* EXERCISE DESCRIPTION: Copy nothing but the lines below running from the line containing "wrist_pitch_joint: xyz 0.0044" through the line containing "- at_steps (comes", both end lines included.
= Beginning of Section =
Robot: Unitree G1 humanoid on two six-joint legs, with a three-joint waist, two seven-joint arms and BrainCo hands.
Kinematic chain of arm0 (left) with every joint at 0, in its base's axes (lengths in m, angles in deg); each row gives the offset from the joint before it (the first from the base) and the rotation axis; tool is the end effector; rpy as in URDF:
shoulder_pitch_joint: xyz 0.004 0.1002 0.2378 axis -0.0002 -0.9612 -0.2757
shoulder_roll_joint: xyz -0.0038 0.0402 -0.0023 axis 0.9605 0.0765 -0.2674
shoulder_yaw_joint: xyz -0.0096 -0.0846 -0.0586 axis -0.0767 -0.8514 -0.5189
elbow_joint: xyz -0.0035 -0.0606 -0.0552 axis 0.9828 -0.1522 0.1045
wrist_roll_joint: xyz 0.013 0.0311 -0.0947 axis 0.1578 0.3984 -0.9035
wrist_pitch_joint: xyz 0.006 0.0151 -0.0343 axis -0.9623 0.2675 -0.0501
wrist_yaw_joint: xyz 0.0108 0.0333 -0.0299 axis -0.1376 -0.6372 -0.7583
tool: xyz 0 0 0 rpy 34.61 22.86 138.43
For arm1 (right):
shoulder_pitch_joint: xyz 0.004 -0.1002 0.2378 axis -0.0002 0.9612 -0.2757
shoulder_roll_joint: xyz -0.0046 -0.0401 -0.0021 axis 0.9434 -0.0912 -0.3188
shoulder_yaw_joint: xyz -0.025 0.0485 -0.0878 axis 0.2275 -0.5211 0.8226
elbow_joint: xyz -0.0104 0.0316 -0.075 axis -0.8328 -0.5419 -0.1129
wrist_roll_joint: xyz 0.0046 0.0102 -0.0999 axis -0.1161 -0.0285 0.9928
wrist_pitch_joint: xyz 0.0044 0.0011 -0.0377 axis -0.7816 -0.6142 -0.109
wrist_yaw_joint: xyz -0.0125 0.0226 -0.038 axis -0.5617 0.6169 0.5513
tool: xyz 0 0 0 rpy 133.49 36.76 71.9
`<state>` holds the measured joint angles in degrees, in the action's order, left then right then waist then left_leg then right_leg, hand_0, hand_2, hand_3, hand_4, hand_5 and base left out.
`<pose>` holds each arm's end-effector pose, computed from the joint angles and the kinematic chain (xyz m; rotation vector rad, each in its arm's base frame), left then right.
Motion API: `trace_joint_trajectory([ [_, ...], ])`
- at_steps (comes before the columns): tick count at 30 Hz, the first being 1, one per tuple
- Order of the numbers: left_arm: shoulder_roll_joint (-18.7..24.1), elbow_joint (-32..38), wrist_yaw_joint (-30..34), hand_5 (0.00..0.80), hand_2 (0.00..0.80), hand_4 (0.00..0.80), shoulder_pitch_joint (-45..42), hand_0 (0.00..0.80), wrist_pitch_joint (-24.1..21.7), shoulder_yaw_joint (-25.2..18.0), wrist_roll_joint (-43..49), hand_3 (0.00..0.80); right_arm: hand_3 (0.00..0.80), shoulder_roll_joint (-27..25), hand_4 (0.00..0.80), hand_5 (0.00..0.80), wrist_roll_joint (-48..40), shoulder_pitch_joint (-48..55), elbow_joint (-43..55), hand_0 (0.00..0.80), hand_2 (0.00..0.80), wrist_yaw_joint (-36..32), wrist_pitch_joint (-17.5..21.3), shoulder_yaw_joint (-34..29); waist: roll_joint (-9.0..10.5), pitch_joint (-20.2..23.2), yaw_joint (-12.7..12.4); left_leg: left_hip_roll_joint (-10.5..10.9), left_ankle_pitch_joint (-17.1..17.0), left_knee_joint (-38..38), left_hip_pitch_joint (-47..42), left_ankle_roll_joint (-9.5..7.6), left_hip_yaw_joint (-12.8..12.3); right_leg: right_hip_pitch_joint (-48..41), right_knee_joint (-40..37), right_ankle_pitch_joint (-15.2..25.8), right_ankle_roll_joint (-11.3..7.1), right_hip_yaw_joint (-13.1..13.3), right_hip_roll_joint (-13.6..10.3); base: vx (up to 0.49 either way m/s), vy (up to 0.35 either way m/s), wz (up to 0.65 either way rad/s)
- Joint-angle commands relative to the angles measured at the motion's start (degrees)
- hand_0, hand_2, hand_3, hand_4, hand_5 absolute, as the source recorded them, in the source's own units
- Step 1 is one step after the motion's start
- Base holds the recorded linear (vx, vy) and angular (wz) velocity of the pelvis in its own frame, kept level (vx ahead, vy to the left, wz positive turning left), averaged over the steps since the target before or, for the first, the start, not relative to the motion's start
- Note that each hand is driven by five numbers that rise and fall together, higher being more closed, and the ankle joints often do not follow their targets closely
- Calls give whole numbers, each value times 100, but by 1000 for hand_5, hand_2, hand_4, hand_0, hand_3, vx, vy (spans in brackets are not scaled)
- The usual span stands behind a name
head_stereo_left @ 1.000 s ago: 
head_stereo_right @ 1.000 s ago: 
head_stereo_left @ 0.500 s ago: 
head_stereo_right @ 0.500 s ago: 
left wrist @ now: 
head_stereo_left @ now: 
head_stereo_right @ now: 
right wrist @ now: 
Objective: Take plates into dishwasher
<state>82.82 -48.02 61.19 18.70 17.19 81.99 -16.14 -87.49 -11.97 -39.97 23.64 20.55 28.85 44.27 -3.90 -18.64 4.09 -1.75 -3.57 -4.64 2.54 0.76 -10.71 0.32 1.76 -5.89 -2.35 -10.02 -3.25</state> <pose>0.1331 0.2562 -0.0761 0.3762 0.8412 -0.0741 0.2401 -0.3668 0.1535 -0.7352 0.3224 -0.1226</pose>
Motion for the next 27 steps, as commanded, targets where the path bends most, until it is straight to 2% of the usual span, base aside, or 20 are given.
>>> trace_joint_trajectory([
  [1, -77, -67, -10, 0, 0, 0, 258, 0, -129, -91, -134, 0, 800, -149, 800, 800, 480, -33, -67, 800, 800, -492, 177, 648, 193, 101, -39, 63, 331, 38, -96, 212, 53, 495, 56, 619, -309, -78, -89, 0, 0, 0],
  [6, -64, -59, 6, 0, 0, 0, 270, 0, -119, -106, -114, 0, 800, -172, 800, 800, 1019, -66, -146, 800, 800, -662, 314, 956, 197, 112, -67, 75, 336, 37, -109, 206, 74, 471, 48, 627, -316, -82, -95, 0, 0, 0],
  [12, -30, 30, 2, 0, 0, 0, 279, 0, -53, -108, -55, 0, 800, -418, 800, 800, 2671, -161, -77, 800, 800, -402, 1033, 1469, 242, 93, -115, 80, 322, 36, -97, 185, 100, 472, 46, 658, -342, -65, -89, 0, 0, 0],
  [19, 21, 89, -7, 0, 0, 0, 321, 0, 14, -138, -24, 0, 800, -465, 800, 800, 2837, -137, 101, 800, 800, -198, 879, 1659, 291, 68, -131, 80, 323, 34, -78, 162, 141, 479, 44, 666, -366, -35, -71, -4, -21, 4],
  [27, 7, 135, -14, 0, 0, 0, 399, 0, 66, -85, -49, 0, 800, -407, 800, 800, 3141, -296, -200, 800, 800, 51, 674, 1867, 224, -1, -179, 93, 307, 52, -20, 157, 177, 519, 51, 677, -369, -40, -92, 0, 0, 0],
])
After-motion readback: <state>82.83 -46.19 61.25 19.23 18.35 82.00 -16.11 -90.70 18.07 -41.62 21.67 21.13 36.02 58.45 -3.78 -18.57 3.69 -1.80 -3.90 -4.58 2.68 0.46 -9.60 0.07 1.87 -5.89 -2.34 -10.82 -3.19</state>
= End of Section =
* TASK RESULT:
wrist_pitch_joint: xyz 0.0044 0.0011 -0.0377 axis -0.7816 -0.6142 -0.109
wrist_yaw_joint: xyz -0.0125 0.0226 -0.038 axis -0.5617 0.6169 0.5513
tool: xyz 0 0 0 rpy 133.49 36.76 71.9
`<state>` holds the measured joint angles in degrees, in the action's order, left then right then waist then left_leg then right_leg, hand_0, hand_2, hand_3, hand_4, hand_5 and base left out.
`<pose>` holds each arm's end-effector pose, computed from the joint angles and the kinematic chain (xyz m; rotation vector rad, each in its arm's base frame), left then right.
Motion API: `trace_joint_trajectory([ [_, ...], ])`
- at_steps (comes before the columns): tick count at 30 Hz, the first being 1, one per tuple

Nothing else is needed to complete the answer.